Opinion
October 16, 1969.
Appeal from the State Human Rights Appeal Board.
Milton M. Carrow of counsel ( Landis, Carrow, Bernson Tucker, attorneys), for petitioner.
Richard M. Bronstein of counsel ( Henry Spitz, General Counsel), for State Division of Human Rights, respondent.
Donald C. Rood of counsel ( Philip J. Hogan and John R. Hill with him on the brief; Hardin, Hess, Eder Rashap, attorneys), for United Air Lines, Inc., respondent.
This is a special proceeding pursuant to section 298 of the Human Rights (Executive) Law to review an order of the State Human Rights Appeal Board dated June 25, 1969, affirming an order of the State Division of Human Rights dismissing petitioner's complaint for untimeliness.
Petitioner was employed by United Air Lines, Inc. as an airline stewardess for more than three years prior to September 1967. On September 30, 1967 petitioner resigned. She was married October 7, 1967. On September 5, 1968 petitioner applied for reinstatement. Her application was rejected because she was married. Petitioner filed a complaint with the State Division of Human Rights on November 13, 1968, alleging discrimination grounded on her sex, in violation of section 296 of the Human Rights (Executive) Law.
The issue involves the construction of subdivision 5 of section 297 of the Human Rights (Executive) Law, which provides: "Any complaint filed pursuant to this section must be so filed within one year after the alleged unlawful discriminatory practice." Respondents contend the discriminatory practice occurred on the date of resignation, September 30, 1967, more than one year prior to the filing of the complaint on November 13, 1968. Petitioner claims the discriminatory practice occurred on September 5, 1968, when her application for reinstatement was rejected. The dismissal is grounded on the complaint, which alleges petitioner resigned. Absent a record establishing otherwise, it must be assumed the resignation was voluntary and not coerced by respondent United Air Lines, Inc. Respondents' contention that petitioner was compelled to resign because she intended to marry is a matter of defense, which is irrelevant on the dismissal grounded on the complaint alone. Respondents cite Labor Relations Bd. v. Pennwoven, Inc. ( 194 F.2d 521 [C.A. 3d 1951]) and National Labor Relations Bd. v. Textile Mach. Works ( 214 F.2d 929 [C.A. 3d 1954]). These cases support petitioner's position that if she voluntarily resigned and thereafter applied for reinstatement, the time to file her complaint ran from the refusal to reinstate.

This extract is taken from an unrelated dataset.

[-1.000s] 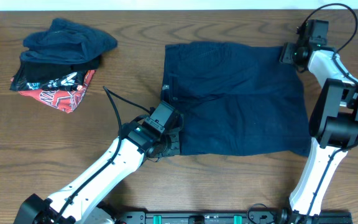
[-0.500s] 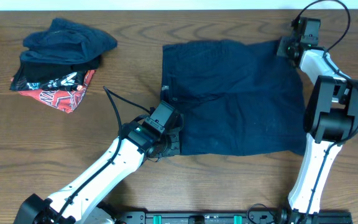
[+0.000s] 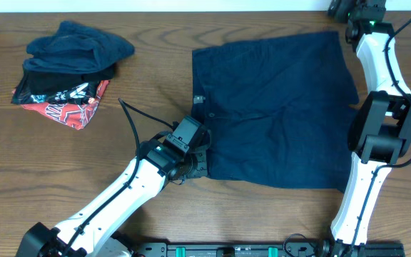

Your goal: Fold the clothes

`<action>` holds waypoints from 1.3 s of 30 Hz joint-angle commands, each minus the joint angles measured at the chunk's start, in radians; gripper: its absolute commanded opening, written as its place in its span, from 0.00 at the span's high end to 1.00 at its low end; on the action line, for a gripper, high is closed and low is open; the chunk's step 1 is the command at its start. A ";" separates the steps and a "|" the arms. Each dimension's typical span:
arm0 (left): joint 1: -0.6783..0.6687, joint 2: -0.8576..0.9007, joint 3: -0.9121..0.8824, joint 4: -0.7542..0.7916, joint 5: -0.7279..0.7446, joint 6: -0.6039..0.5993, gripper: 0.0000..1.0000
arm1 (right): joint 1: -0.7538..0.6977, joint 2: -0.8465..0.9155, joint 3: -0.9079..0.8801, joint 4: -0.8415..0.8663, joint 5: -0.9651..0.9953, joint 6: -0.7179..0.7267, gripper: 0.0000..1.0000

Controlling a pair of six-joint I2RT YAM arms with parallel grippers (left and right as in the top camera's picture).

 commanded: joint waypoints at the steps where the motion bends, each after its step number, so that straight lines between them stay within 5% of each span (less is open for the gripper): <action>1: 0.005 0.002 0.006 -0.002 -0.045 0.014 0.94 | -0.010 -0.024 0.000 -0.132 0.021 0.000 0.01; 13: 0.005 0.002 0.006 0.097 -0.109 0.014 0.94 | -0.115 -0.183 0.000 -0.868 0.014 0.137 0.01; 21: 0.005 0.002 0.006 0.145 -0.116 0.014 0.94 | -0.153 -0.254 -0.042 -1.156 -0.090 0.110 0.01; 29: 0.005 0.002 0.006 0.156 -0.116 0.030 0.94 | -0.166 -0.515 -0.370 -1.102 -0.143 0.200 0.01; 39: 0.037 0.002 0.006 0.157 -0.116 0.048 0.94 | -0.172 -1.115 -1.110 -0.794 -0.187 0.454 0.01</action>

Petitioner is required to establish she resigned voluntarily on September 30, 1967 in order to qualify for relief under the statute for the time limitation therein is a qualification on the rights thereby created. ( Romano v. Romano, 19 N.Y.2d 444.)
The complaint was timely made if, as is alleged, petitioner voluntarily resigned. We pass on no other question. The determination should be vacated and annulled, on the law, without costs, and the matter remitted to the State Division of Human Rights for proceedings not inconsistent herewith.
EAGER, J.P., CAPOZZOLI, TILZER, NUNEZ and McNALLY, JJ., concur.
Determination of the State Human Rights Appeal Board is vacated and annulled, on the law, without costs and without disbursements, and the matter remitted to the State Division of Human Rights for proceedings not inconsistent with the Per Curiam opinion of this court.